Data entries
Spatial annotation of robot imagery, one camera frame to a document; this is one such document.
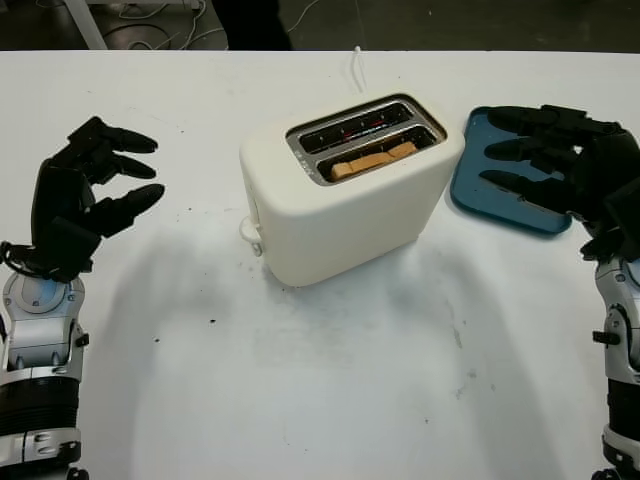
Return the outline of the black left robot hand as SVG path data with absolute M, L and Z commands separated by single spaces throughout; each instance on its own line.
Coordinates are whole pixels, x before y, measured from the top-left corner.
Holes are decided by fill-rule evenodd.
M 41 164 L 31 213 L 32 242 L 40 246 L 56 219 L 98 237 L 109 238 L 131 227 L 136 217 L 163 196 L 162 184 L 149 184 L 120 198 L 95 199 L 92 187 L 104 185 L 117 175 L 141 180 L 156 171 L 131 158 L 131 153 L 151 154 L 156 140 L 106 124 L 94 116 L 67 137 L 68 144 Z

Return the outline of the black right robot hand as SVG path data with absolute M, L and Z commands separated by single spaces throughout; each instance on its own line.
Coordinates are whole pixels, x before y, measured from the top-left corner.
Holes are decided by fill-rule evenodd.
M 585 223 L 609 216 L 604 200 L 639 177 L 639 145 L 617 122 L 598 121 L 585 111 L 555 105 L 491 107 L 489 123 L 516 137 L 488 145 L 484 153 L 502 162 L 525 162 L 549 175 L 485 170 L 480 177 L 518 200 Z

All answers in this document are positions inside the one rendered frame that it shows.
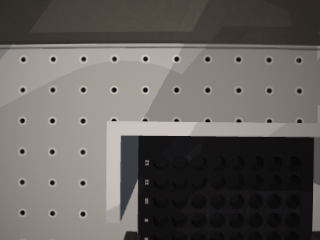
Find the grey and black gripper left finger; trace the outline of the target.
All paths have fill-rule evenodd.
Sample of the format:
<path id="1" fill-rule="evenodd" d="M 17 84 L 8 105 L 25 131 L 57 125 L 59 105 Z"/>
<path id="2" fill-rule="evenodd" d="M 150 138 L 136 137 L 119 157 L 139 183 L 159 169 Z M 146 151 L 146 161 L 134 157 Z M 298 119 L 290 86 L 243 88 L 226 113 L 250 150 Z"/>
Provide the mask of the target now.
<path id="1" fill-rule="evenodd" d="M 126 231 L 124 240 L 140 240 L 140 234 L 137 231 Z"/>

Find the grey perforated base plate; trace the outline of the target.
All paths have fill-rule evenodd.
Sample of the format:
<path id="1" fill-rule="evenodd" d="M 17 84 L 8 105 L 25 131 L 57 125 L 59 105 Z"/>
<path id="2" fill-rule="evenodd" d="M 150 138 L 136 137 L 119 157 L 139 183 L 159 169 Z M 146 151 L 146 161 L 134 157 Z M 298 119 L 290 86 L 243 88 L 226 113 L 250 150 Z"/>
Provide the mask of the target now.
<path id="1" fill-rule="evenodd" d="M 0 45 L 0 240 L 124 240 L 107 121 L 320 123 L 320 46 Z"/>

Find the black well plate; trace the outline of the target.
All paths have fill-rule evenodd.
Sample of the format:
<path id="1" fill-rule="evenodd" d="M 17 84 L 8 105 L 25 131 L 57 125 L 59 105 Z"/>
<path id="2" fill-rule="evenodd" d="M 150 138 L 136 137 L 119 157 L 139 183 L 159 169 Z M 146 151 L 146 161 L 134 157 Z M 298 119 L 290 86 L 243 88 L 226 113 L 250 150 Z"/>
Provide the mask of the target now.
<path id="1" fill-rule="evenodd" d="M 314 137 L 139 136 L 140 240 L 311 240 L 313 177 Z"/>

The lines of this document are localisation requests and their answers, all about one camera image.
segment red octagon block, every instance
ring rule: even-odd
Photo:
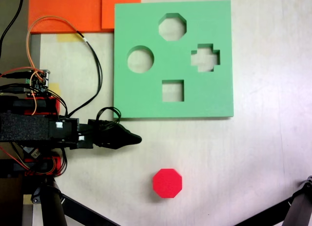
[[[182,176],[174,169],[161,169],[153,177],[153,190],[161,198],[174,198],[182,190]]]

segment circular hole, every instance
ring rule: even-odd
[[[131,71],[142,74],[149,71],[154,63],[152,51],[145,46],[132,48],[128,55],[128,67]]]

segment orange board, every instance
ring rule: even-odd
[[[141,0],[102,0],[102,30],[104,32],[114,31],[116,3],[141,3]]]
[[[43,16],[60,16],[83,33],[113,32],[115,3],[141,0],[29,0],[28,27]],[[71,33],[66,23],[48,19],[39,22],[32,34]]]

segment metal stand leg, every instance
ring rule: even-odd
[[[236,226],[308,226],[312,214],[312,176],[301,184],[293,196],[237,224]]]
[[[41,203],[44,226],[67,226],[65,215],[85,226],[120,226],[79,202],[61,194],[53,177],[47,179],[32,195]]]
[[[295,197],[283,226],[308,226],[312,213],[312,202],[306,193]]]
[[[40,200],[44,226],[67,226],[59,192],[56,189],[42,188]]]

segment black tripod leg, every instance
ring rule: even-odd
[[[106,217],[87,208],[79,202],[63,194],[62,199],[65,215],[85,226],[120,226]]]
[[[236,226],[274,226],[285,219],[291,203],[292,198],[286,199]]]
[[[40,193],[44,226],[67,226],[59,192],[52,187],[43,187]]]
[[[303,192],[296,196],[292,202],[283,226],[308,226],[312,213],[312,202]]]

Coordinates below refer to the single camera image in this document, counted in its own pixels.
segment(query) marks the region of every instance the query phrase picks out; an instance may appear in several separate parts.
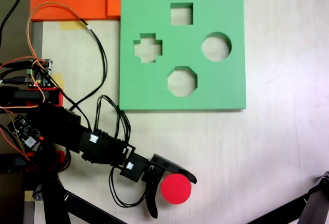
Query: octagonal hole
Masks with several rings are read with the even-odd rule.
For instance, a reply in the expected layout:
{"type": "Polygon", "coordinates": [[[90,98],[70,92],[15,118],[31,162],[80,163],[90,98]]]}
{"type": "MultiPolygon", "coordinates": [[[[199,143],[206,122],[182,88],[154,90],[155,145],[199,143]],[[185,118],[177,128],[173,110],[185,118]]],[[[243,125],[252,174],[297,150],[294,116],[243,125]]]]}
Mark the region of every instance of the octagonal hole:
{"type": "Polygon", "coordinates": [[[188,97],[197,88],[197,74],[188,66],[176,66],[168,74],[168,89],[176,97],[188,97]]]}
{"type": "Polygon", "coordinates": [[[221,32],[213,32],[206,36],[201,46],[204,56],[211,61],[226,59],[232,50],[230,38],[221,32]]]}

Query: circular hole
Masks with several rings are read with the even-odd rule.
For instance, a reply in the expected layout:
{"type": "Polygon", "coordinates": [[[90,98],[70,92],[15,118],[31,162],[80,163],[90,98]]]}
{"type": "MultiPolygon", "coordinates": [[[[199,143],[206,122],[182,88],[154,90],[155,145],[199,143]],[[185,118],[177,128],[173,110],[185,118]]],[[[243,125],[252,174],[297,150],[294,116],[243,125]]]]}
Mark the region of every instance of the circular hole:
{"type": "Polygon", "coordinates": [[[221,32],[213,32],[206,36],[201,46],[204,56],[211,61],[222,61],[232,51],[230,38],[221,32]]]}

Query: orange wire
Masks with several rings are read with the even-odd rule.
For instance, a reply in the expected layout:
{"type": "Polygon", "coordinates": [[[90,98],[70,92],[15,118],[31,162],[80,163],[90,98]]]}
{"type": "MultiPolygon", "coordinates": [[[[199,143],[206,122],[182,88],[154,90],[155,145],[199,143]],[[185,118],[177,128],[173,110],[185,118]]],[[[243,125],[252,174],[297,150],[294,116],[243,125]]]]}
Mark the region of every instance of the orange wire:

What to do
Give the number of lines in the records where the word "orange" shows up. Nothing else belongs in the reply.

Task solution
3